__Your goal__: In the data below, find every line that has the string "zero", and copy it.
- - - - - - -
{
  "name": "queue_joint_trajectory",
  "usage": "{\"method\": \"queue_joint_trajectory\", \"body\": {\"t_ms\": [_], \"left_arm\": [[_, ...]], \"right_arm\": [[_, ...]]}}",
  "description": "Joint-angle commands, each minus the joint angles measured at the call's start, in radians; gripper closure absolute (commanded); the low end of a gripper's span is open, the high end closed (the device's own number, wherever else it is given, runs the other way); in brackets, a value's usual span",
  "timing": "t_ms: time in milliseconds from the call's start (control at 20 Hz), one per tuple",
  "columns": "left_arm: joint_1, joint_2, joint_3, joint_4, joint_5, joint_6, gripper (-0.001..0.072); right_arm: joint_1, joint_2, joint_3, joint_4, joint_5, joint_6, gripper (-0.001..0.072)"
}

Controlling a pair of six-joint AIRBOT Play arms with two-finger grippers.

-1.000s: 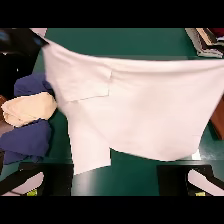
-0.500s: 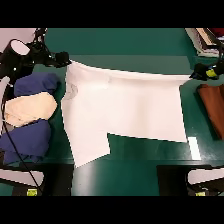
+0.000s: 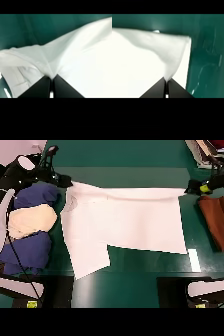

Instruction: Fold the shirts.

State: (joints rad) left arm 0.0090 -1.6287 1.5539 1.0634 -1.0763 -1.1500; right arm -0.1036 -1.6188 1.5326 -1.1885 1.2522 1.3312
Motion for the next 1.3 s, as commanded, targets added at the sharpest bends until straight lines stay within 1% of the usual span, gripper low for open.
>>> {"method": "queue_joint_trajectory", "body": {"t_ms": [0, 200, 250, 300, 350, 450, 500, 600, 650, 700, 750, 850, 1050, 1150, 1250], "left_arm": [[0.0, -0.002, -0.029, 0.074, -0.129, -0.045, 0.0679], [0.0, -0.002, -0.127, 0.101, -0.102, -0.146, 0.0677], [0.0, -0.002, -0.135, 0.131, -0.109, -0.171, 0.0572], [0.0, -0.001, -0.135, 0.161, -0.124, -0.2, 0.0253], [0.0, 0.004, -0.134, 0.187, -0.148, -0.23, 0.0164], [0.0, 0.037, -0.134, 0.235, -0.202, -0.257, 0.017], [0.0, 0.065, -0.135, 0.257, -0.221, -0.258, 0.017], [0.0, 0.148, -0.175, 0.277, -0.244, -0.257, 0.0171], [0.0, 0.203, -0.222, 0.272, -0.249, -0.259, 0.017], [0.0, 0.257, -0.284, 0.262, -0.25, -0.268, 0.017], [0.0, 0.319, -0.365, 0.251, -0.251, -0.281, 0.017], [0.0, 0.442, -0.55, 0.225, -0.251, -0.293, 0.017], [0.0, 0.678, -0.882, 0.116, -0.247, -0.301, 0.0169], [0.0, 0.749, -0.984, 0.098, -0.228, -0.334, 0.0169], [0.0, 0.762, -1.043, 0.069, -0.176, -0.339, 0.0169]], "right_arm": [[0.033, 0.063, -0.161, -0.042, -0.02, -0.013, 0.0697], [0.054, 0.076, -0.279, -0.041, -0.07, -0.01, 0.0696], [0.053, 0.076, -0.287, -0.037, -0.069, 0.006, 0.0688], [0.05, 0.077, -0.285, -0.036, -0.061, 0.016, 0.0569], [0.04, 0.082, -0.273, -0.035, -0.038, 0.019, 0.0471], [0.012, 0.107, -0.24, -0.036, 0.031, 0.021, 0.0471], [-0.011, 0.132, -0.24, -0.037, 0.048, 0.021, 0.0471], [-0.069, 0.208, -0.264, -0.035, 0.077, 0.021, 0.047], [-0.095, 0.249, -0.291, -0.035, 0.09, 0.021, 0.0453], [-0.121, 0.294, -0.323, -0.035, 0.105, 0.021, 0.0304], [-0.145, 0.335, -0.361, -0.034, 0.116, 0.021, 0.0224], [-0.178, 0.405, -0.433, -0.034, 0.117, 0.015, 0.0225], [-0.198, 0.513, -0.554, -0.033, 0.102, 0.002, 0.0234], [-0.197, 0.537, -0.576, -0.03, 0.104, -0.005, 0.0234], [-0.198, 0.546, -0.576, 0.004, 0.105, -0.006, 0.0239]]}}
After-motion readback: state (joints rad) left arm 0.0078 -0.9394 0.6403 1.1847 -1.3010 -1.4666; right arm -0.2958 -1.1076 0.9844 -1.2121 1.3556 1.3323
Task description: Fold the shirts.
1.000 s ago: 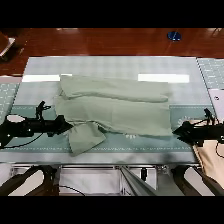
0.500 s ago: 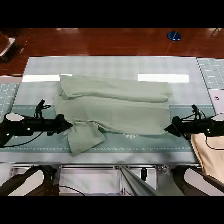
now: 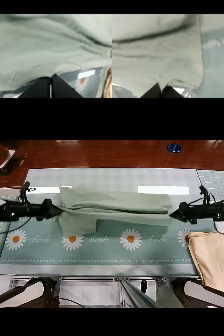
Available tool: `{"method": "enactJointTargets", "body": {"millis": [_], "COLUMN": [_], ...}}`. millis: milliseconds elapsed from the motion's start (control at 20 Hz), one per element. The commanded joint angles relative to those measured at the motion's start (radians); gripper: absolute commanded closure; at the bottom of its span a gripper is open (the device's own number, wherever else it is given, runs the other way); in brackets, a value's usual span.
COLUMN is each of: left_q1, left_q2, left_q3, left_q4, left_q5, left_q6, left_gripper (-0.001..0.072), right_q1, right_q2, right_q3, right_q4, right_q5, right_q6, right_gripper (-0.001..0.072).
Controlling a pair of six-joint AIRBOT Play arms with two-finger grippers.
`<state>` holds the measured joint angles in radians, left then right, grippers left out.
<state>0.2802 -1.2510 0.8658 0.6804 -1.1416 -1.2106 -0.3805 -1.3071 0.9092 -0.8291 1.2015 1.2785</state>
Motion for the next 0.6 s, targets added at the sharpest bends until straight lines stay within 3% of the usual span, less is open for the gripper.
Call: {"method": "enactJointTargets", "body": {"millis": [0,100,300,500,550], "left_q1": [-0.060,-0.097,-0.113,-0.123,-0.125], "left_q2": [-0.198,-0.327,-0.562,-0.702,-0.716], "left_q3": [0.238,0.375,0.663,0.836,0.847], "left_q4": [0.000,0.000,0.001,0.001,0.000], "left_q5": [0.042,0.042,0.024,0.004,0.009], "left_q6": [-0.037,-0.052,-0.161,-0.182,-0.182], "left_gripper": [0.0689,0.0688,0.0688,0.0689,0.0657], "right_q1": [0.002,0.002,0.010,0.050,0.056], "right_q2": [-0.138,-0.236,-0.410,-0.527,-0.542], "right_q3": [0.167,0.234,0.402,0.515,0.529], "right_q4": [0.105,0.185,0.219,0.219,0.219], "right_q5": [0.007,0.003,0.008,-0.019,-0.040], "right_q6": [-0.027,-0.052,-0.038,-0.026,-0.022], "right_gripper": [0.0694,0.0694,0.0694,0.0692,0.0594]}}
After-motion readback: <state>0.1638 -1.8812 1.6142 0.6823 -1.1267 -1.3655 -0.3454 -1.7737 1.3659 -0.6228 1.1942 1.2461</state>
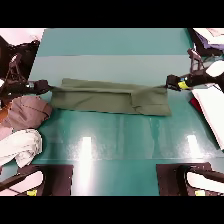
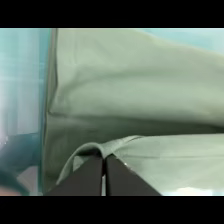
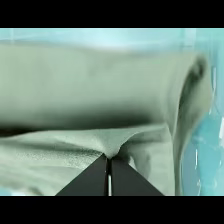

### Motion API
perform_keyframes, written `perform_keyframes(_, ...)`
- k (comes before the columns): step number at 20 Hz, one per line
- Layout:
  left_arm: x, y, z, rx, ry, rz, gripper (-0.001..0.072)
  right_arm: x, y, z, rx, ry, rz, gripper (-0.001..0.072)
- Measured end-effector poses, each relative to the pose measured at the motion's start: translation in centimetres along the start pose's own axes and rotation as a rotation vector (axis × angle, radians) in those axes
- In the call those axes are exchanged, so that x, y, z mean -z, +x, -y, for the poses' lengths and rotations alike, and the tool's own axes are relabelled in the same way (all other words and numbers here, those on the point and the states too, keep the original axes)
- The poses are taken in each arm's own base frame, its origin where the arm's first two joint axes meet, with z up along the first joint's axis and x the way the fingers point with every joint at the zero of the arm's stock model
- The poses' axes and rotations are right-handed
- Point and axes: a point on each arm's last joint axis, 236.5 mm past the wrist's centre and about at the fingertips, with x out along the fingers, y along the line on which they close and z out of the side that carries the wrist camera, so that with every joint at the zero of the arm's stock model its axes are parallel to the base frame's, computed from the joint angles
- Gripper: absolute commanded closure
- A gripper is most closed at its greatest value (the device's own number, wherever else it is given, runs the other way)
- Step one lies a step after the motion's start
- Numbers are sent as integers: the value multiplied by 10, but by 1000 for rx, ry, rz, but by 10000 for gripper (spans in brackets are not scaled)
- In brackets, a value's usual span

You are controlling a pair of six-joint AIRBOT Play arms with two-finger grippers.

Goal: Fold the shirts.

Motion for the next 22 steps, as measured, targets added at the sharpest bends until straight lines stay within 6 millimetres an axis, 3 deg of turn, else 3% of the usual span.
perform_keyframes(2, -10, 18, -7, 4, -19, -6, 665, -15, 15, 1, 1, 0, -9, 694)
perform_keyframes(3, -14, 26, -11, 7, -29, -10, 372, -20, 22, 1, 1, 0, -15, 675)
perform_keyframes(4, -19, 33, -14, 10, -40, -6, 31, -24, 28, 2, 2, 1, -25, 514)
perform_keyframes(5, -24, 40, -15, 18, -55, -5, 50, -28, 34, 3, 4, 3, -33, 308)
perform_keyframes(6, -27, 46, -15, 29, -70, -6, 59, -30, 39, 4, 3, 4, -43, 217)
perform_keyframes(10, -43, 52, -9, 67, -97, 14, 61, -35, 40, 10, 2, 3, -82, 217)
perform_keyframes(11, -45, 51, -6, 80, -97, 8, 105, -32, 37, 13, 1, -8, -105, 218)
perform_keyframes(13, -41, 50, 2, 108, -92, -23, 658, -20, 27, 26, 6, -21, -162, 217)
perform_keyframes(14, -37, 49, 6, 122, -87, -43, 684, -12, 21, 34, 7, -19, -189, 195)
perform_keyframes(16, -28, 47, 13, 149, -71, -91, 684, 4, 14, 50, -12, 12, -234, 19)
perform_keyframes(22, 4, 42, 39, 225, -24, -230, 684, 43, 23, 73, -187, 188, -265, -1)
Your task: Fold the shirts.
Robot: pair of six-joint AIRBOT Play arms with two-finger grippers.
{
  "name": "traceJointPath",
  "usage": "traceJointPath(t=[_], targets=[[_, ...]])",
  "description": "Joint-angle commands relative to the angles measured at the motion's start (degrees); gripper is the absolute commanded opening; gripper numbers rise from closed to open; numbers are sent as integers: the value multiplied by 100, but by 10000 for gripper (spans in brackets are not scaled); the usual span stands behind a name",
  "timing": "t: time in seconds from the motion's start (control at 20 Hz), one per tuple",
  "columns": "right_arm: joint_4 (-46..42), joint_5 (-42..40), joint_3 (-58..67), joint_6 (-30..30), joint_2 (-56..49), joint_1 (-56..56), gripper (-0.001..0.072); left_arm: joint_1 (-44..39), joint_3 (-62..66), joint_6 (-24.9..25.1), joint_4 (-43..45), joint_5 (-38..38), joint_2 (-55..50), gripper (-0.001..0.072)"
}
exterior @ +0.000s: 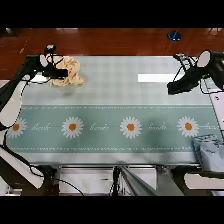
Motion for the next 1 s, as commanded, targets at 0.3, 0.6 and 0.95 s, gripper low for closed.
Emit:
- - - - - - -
__Answer space__:
- The poses are taken in each arm's own base frame, its origin where the arm's first two joint axes meet, with z up along the first joint's axis and x the way the fingers point with every joint at the zero of the arm's stock model
- Point and axes: a point on each arm's last joint axis, 236.5 mm past the wrist's centre and about at the fingertips, with x out along the fingers, y along the line on which they close and z out of the side that carries the wrist camera, so that with every joint at the zero of the arm's stock model its axes are parallel to the base frame's, computed from the joint angles

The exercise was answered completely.